More than 10,000 people show up for an open casting call of The Sopranos at Harrison High School in Harrison, N.J. Precious few are actually ”made” that day.

Dana Sullied
Money manager Dana Giacchetto, 37, tearfully admits to a federal judge that he bilked investors (including Matt Damon) out of millions. He refuses to take any blame for The Legend of Bagger Vance.

Break Out The Hyphens
Michael Douglas and Catherine Zeta-Jones become the parents of a baby boy, Dylan. To help celebrate, the pair get hitched Nov. 18 in an intimate, low-profile ceremony at the Plaza Hotel in New York. This is probably the first you’ve heard of it.

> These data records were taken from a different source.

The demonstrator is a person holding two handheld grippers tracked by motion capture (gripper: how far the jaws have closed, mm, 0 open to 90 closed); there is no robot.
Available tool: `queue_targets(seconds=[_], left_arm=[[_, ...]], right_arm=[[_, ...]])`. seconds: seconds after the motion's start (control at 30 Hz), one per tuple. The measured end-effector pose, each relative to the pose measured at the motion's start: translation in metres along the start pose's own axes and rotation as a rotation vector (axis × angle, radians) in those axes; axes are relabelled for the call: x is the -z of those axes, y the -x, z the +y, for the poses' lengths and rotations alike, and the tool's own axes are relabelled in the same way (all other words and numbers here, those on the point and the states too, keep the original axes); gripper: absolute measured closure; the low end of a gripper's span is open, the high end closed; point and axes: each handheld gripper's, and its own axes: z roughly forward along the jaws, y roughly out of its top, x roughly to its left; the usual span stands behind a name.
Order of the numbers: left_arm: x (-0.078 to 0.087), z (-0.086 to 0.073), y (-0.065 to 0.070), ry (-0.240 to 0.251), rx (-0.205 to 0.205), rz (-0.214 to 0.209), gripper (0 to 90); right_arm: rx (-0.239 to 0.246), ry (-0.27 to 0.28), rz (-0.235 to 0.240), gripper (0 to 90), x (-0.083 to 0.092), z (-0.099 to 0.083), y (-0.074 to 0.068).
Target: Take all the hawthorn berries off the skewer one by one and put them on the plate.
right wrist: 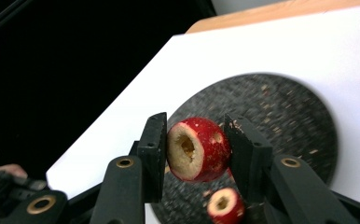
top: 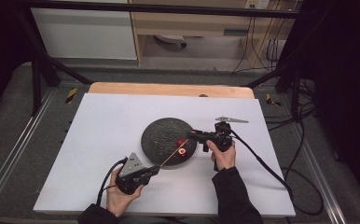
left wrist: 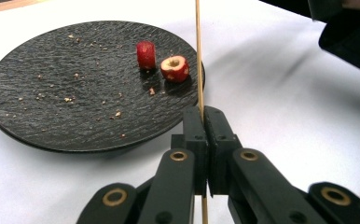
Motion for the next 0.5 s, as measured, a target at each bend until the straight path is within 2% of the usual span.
queue_targets(seconds=[0.23,0.5], left_arm=[[0.002,-0.001,-0.001,-0.005,-0.001,0.003,88.0],[0.009,-0.002,-0.011,0.005,0.021,0.024,88.0]], right_arm=[[0.002,0.051,-0.06,61.1,0.012,0.021,0.011],[0.022,0.074,-0.115,61.1,0.018,0.03,0.017]])
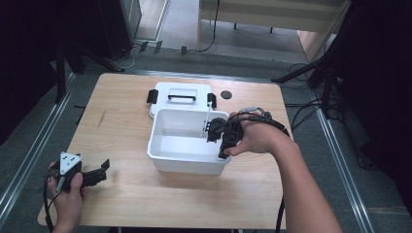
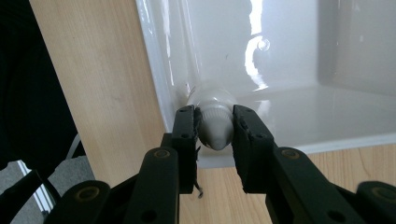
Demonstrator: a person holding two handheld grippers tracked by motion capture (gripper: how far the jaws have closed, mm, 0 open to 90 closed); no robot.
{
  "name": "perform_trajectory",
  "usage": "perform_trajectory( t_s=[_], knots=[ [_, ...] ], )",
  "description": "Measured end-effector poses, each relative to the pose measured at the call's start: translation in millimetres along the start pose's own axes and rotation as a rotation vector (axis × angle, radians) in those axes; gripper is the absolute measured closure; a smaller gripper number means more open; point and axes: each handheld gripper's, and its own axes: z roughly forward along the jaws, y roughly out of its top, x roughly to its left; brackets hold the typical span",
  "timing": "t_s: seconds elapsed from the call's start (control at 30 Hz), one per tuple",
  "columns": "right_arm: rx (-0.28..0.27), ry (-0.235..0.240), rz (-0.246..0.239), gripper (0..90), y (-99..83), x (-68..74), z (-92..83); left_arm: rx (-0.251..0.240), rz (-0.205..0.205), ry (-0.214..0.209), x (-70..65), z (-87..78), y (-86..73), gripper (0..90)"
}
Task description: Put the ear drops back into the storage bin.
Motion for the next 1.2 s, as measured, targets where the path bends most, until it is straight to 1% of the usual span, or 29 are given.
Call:
perform_trajectory(
  t_s=[0.03, 0.07, 0.17, 0.2, 0.3, 0.33, 0.4, 0.53, 0.6, 0.63, 0.73, 0.8, 0.87, 1.03, 1.13, 1.2],
  knots=[
    [0.009, 0.004, 0.004, 72.3, 0.6, -0.4, 1.4, 0.0, 0.0, -0.001, 0.1, 0.0, 0.0, 0.1],
    [0.008, 0.006, -0.004, 72.3, 1.2, -1.4, 3.6, -0.001, -0.002, -0.001, 0.1, 0.0, 0.0, 0.1],
    [0.016, 0.012, -0.001, 72.3, 2.4, -2.7, 8.3, 0.0, -0.001, -0.002, 0.1, 0.0, 0.0, 0.1],
    [0.024, 0.023, -0.008, 72.3, 4.0, -4.7, 12.9, -0.001, -0.002, -0.001, 0.1, 0.1, 0.0, 0.1],
    [0.035, 0.03, -0.004, 72.3, 5.6, -6.6, 17.7, -0.001, 0.001, 0.0, -0.1, -0.1, -0.1, 0.1],
    [0.037, 0.039, 0.004, 72.3, 6.4, -7.3, 18.8, -0.001, 0.0, 0.0, -0.2, -0.1, -0.1, 0.1],
    [0.032, 0.046, 0.0, 72.3, 6.6, -8.0, 20.0, 0.0, 0.0, 0.001, -0.2, 0.0, -0.1, 0.1],
    [0.069, 0.056, 0.008, 72.2, 8.5, -9.7, 28.7, 0.0, -0.001, -0.002, 0.4, -0.1, -0.1, 0.1],
    [0.071, 0.062, 0.015, 72.1, 8.8, -10.5, 32.3, 0.001, -0.001, -0.001, 0.3, -0.1, -0.1, 0.1],
    [0.08, 0.062, 0.014, 72.1, 9.1, -11.3, 33.8, 0.0, -0.001, -0.002, 0.3, -0.1, -0.1, 0.1],
    [0.106, 0.072, 0.037, 72.1, 10.4, -12.8, 38.0, 0.0, -0.002, -0.004, 0.6, -0.2, -0.1, 0.1],
    [0.107, 0.071, 0.04, 72.1, 10.8, -12.9, 38.9, 0.001, -0.002, -0.005, 0.7, -0.2, -0.1, 0.1],
    [0.13, 0.071, 0.048, 72.1, 13.1, -13.2, 41.8, 0.0, -0.002, -0.004, 0.6, -0.2, -0.1, 0.1],
    [0.165, 0.072, 0.061, 72.0, 17.3, -13.1, 48.5, 0.001, -0.001, -0.003, 0.4, -0.1, -0.1, 0.1],
    [0.188, 0.07, 0.051, 72.0, 20.6, -13.6, 51.9, 0.0, -0.003, -0.002, 0.5, 0.0, -0.1, 0.1],
    [0.203, 0.071, 0.059, 72.0, 22.4, -13.5, 52.8, 0.003, -0.004, -0.003, 0.5, 0.1, 0.1, 0.1]
  ],
)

Time For ”Virgin Birth” Jokes
Madonna gives the world a boy, Rocco, along with new material for Letterman and Leno. Following the example of Catherine Zeta-Jones, she reportedly plans to make an honest man of boyfriend Guy Ritchie on Dec. 22.

Riot On The Set!
At the MTV Video Music Awards, Rage Against the Machine’s Tim Commerford is arrested for scaling a huge prop during Limp Bizkit’s speech. He pleads guilty to disorderly conduct and is freed the next day.

End Of The Feline
After 18 years of caterwauling on Broadway, Cats is finally put down. The Winter Garden Theatre’s next tenant will be the ABBA musical Mamma Mia!, set to open next fall.

The Vice-Man Cometh
Presidential hopeful Al Gore appears on Oprah. The Veep introduces a plan that would reduce Oprah by 20 percent by 2002.

Bored Of The Rings
With much fanfare and weird floating jellyfish in the opening ceremonies, the 27th Olympic Summer Games debut in Sydney, Australia. Ratings also go down under, much to NBC’s chagrin.

The Bush-Man Also Cometh
George W. Bush matches Gore’s Oprah appearance with one of his own, upping the ante by giving the host a wet one. Oprah rarely kisses on the first interview, and Bush strategists are encouraged.

Gone Phishin’
Phish performs its last show before taking a hiatus. Thousands of lives instantly lose direction and meaning.

Believe It
The Catholic League is upset over Cher’s new song ”Sisters of Mercy,” which lambastes nuns. Cher is just happy to have another thing in common with Madonna.

Giving It Away
Madonna gives a free concert in New York. On Nov. 28, she does another freebie: a six-song webcast from London. But the Not-So-Material Girl rethinks her egalitarianism when someone waltzes out of her London pad in December with some of her material possessions.

‘Zine Of Nice?
It’s reported that McCall’s will be relaunched in the spring as Rosie’s McCall’s. Rosie O’Donnell will be the editorial director. The first cover will feature a Koosh ball…as will the second…and the third…

Grinch And Bear It
Dr. Seuss’ How the Grinch Stole Christmas gets mixed reviews but leads at the box office for weeks. Hospitals report a corre-sponding rise in the number of people overdosing on stupid Who puns.

Chances Are
Robert Downey Jr. is busted on drug possession at a Merv Griffin resort. He’s bailed out the next day and soon back on the Ally McBeal set. It’s unclear if he’ll do time, since his Ally work constitutes community service.

Frozen Ham
For nearly 62 hours, magician David Blaine is encased in ice in Times Square, aided only by air and water tubes and a catheter. Too bad he forgets to leave out a hat for donations.

Creed All About It
Creed is Group of the Year, according to online voters of the My VH1 Music Awards. The rockers’ ”Higher” is also voted Song of the Year. A few days earlier, the rockers were the subject of VH1’s Behind the Music, signaling the beginning of the end of their career.

Little Rivers
Joan Rivers becomes a grandmother, thanks to the efforts of her daughter Melissa. Rivers criticizes the infant’s wrinkled birthday suit.

Haul Of Fame
The truck used to deliver 462,644 presidential ballots from Palm Beach to Tallahassee goes up for auction on The Ryder vehicle could fetch more than $100,000 — just a bit less than the last Winona Ryder vehicle, Lost Souls.